GOAL OF THE EXERCISE
Write out exactly the lines of the entries below from the one holding "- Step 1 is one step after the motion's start" to the one holding "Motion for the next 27", inclusive, and leave out all other lines.
________________________________________
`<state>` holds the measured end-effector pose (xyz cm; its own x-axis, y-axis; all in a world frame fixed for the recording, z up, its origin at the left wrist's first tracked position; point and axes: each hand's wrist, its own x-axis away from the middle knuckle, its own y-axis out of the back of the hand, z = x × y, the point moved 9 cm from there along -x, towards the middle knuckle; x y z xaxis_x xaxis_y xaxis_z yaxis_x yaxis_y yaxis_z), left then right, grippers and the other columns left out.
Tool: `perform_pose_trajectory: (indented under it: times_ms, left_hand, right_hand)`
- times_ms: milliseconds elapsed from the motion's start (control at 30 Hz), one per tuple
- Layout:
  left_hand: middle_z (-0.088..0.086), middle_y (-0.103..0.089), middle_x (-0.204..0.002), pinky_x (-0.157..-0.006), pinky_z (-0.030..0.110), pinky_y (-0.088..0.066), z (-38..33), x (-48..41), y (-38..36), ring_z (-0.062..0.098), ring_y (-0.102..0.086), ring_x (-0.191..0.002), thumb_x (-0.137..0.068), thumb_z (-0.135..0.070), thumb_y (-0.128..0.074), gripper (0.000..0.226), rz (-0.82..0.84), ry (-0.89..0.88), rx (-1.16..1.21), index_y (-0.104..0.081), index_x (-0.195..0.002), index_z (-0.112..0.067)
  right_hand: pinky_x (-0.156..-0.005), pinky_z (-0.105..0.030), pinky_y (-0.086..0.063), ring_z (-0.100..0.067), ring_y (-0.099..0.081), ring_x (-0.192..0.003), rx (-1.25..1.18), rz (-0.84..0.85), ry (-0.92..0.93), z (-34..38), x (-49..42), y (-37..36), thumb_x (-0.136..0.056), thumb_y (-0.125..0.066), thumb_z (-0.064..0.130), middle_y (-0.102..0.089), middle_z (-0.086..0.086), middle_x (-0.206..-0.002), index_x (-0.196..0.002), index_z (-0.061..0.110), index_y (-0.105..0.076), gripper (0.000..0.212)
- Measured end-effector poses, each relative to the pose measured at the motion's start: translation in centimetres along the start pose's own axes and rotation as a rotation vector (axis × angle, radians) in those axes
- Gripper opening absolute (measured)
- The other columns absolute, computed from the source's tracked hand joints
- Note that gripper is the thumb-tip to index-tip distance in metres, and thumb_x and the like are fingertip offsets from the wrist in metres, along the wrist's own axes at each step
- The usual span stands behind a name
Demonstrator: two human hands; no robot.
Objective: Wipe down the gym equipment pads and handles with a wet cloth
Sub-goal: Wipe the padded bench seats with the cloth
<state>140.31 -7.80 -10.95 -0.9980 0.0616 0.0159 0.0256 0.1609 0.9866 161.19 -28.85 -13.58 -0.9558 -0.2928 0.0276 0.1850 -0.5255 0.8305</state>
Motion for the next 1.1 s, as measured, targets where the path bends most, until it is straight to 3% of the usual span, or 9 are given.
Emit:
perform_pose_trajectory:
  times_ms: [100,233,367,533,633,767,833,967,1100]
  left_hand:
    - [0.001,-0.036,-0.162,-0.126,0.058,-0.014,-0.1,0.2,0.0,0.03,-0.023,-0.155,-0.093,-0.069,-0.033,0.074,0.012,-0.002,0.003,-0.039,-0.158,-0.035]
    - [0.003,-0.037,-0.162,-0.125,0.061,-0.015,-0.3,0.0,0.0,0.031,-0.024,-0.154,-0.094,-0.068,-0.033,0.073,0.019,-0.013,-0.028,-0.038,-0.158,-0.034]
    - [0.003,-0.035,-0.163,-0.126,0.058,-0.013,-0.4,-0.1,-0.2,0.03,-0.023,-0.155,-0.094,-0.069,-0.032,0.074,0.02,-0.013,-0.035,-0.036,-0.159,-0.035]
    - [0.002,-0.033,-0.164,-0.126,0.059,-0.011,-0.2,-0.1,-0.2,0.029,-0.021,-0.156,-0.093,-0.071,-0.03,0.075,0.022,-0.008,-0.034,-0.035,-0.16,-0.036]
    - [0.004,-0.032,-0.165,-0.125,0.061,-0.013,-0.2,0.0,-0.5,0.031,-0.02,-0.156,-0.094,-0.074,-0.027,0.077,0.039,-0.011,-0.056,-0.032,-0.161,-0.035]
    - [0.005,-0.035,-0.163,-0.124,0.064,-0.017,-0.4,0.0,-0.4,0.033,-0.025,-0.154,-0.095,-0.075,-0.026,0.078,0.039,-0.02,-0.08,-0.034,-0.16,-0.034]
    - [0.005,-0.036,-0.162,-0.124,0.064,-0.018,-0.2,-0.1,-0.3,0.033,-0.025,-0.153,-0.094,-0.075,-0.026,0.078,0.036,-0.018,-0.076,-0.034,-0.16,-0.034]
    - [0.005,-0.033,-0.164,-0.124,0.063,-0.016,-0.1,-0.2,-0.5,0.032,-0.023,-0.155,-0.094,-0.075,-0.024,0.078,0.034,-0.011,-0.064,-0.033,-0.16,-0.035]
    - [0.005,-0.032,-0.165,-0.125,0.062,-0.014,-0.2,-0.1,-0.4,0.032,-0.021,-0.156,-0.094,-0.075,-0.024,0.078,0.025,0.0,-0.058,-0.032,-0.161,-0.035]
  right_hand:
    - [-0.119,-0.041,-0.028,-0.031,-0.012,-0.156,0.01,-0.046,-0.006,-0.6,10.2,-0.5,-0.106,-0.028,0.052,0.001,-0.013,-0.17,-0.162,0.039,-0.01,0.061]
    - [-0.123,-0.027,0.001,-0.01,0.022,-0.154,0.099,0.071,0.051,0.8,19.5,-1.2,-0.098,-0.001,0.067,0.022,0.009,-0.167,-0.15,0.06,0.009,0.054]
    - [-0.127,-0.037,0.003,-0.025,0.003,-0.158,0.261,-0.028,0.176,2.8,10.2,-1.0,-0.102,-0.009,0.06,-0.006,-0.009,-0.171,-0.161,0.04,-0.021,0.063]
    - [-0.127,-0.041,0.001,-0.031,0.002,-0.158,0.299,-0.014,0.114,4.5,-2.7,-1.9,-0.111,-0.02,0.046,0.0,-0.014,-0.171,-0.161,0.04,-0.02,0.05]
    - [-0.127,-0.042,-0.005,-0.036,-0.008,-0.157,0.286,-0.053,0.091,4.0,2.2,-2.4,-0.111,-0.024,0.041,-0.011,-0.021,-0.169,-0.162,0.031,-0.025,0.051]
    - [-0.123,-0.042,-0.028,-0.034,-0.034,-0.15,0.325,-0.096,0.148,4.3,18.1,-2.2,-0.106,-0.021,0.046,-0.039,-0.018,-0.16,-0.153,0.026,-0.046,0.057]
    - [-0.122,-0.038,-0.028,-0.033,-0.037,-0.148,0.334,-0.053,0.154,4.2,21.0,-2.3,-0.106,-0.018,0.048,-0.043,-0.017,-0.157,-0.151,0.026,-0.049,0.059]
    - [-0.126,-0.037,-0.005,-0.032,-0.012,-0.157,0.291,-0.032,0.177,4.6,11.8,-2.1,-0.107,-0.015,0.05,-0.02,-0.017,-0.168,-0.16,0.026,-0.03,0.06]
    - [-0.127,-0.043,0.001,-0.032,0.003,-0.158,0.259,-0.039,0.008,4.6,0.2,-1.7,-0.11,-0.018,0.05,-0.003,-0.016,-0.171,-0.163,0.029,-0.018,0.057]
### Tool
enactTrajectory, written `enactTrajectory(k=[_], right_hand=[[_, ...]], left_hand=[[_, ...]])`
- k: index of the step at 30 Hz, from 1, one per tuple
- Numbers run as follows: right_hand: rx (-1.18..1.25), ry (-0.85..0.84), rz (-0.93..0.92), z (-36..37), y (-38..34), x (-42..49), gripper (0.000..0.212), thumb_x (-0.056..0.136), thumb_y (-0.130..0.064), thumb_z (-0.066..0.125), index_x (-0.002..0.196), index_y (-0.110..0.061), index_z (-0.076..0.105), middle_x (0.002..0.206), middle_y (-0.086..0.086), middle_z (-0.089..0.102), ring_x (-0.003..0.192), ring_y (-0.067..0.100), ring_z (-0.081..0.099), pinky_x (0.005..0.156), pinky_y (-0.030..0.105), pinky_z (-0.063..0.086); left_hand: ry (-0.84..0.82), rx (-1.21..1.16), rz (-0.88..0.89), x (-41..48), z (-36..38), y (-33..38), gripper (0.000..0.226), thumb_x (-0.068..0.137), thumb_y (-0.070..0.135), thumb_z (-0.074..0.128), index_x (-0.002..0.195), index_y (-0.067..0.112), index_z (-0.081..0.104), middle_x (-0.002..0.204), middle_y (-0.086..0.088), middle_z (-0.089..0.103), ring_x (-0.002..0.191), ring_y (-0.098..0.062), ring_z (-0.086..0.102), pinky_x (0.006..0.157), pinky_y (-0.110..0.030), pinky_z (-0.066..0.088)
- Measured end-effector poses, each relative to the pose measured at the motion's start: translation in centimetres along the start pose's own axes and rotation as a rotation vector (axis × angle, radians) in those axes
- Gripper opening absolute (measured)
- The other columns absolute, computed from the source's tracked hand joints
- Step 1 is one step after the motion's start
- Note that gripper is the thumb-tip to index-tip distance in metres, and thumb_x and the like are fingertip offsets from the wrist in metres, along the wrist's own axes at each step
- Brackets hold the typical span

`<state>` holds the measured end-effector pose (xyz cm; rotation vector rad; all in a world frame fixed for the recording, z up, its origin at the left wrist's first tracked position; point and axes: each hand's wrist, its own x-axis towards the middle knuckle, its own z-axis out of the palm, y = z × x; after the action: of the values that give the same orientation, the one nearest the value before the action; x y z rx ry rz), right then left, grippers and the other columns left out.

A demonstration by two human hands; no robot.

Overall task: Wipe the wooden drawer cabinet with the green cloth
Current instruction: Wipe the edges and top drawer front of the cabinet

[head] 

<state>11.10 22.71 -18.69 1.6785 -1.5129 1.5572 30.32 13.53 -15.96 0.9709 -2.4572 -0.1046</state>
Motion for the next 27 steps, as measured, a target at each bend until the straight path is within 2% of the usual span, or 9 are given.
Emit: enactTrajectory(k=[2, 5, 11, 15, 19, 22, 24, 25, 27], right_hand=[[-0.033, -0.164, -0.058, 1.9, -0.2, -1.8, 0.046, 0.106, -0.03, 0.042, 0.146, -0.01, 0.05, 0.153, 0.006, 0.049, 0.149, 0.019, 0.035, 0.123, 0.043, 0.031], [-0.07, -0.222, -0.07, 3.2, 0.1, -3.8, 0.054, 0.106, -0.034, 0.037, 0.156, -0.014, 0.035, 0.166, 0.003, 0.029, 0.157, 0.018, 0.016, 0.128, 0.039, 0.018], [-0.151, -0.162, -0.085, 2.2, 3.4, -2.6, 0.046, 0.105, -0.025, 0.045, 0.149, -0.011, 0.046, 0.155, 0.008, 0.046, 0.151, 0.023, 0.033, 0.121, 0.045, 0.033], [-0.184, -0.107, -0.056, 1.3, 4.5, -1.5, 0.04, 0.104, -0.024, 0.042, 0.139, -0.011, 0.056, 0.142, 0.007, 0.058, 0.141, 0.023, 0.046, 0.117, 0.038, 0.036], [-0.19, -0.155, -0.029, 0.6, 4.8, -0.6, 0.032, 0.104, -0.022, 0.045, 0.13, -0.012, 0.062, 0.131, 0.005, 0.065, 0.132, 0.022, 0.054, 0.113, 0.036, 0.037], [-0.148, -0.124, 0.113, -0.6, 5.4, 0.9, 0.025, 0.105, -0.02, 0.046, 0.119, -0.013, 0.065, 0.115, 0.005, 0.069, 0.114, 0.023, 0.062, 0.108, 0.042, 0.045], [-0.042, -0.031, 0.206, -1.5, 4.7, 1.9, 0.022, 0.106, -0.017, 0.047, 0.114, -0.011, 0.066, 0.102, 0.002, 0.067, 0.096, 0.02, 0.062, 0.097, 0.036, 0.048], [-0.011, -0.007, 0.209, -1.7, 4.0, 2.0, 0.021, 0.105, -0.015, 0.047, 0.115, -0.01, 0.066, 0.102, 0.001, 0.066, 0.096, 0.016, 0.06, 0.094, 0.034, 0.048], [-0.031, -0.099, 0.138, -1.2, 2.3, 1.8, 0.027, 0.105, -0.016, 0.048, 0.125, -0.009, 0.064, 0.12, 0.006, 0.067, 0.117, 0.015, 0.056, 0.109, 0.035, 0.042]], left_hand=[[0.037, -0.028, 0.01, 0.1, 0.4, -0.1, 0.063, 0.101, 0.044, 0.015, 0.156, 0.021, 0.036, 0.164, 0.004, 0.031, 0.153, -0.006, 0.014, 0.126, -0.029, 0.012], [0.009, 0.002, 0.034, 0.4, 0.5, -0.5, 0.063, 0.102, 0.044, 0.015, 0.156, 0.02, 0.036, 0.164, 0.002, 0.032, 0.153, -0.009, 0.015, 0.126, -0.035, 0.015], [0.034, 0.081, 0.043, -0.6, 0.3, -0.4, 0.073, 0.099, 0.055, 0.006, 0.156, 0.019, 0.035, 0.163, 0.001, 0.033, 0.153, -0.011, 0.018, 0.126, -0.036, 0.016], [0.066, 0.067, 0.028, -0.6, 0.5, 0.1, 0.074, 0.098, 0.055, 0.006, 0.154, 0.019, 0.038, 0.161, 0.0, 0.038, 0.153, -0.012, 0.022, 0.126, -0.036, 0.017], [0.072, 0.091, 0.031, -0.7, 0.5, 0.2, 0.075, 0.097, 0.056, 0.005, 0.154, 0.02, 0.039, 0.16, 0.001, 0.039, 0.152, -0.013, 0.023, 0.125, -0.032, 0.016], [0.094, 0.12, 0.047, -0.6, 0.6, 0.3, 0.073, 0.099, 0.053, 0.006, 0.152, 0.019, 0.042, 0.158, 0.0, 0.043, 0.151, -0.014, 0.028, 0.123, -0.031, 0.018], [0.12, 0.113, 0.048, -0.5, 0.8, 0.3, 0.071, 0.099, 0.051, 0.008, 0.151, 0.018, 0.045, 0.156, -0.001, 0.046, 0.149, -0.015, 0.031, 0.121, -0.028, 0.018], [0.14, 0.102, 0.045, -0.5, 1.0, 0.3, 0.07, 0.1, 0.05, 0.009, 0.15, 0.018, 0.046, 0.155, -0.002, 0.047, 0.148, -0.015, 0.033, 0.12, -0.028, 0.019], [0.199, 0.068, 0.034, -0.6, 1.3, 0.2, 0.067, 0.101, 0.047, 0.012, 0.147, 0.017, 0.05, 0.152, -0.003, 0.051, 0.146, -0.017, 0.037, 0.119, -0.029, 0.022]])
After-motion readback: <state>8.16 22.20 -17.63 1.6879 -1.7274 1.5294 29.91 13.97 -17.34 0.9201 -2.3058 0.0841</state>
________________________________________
YOUR SOLUTION
- Step 1 is one step after the motion's start
- Note that gripper is the thumb-tip to index-tip distance in metres, and thumb_x and the like are fingertip offsets from the wrist in metres, along the wrist's own axes at each step
- Brackets hold the typical span

`<state>` holds the measured end-effector pose (xyz cm; rotation vector rad; all in a world frame fixed for the recording, z up, its origin at the left wrist's first tracked position; point and axes: each hand's wrist, its own x-axis towards the middle knuckle, its own z-axis out of the palm, y = z × x; after the action: of the values that give the same orientation, the one nearest the value before the action; x y z rx ry rz), right then left, grippers and the other columns left out.

A demonstration by two human hands; no robot.

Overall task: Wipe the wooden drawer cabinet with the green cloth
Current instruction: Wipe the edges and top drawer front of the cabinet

[head] 

<state>11.10 22.71 -18.69 1.6785 -1.5129 1.5572 30.32 13.53 -15.96 0.9709 -2.4572 -0.1046</state>
Motion for the next 27 steps, as measured, a target at each bend until the straight path is within 2% of the usual span, or 9 are given.

That concludes the response.